[Your objective]: Would you please set down the lines of the data from the one containing "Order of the" to the final line, exactly and only those?

......

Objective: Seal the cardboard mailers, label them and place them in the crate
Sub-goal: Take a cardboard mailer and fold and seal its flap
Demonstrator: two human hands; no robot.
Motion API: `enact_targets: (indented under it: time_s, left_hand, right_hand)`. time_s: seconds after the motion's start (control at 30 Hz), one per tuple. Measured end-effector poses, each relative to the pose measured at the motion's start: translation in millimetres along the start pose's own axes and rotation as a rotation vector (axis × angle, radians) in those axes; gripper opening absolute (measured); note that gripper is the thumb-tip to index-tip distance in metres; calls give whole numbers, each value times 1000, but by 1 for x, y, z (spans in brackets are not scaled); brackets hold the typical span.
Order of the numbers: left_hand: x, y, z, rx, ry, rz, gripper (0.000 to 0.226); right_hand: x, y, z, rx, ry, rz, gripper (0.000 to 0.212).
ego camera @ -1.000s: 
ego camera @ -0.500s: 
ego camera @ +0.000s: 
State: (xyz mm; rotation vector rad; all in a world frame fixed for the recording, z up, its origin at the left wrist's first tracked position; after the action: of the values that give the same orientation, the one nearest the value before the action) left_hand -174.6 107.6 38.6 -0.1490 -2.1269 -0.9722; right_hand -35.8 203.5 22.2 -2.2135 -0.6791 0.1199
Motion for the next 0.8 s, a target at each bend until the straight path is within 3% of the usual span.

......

[Your solution]:
Order of the numbers: left_hand: x, y, z, rx, ry, rz, gripper (0.000 to 0.226); right_hand: x, y, z, rx, ry, rz, gripper (0.000 to 0.212).
ego camera @ -1.000s: 
ego camera @ -0.500s: 
ego camera @ +0.000s: 
State: (xyz mm; rotation vector rad; all in a world frame fixed for the recording, z up, its origin at the left wrist's first tracked position; after the action: of the values that give the same orientation, the one nearest the value before the action) left_hand -174.6 107.6 38.6 -0.1490 -2.1269 -0.9722; right_hand -35.8 203.5 22.2 -2.2135 -0.6791 0.1199
Motion for the next 0.8 s, a target at each bend until the straight path is within 3% of the usual span.

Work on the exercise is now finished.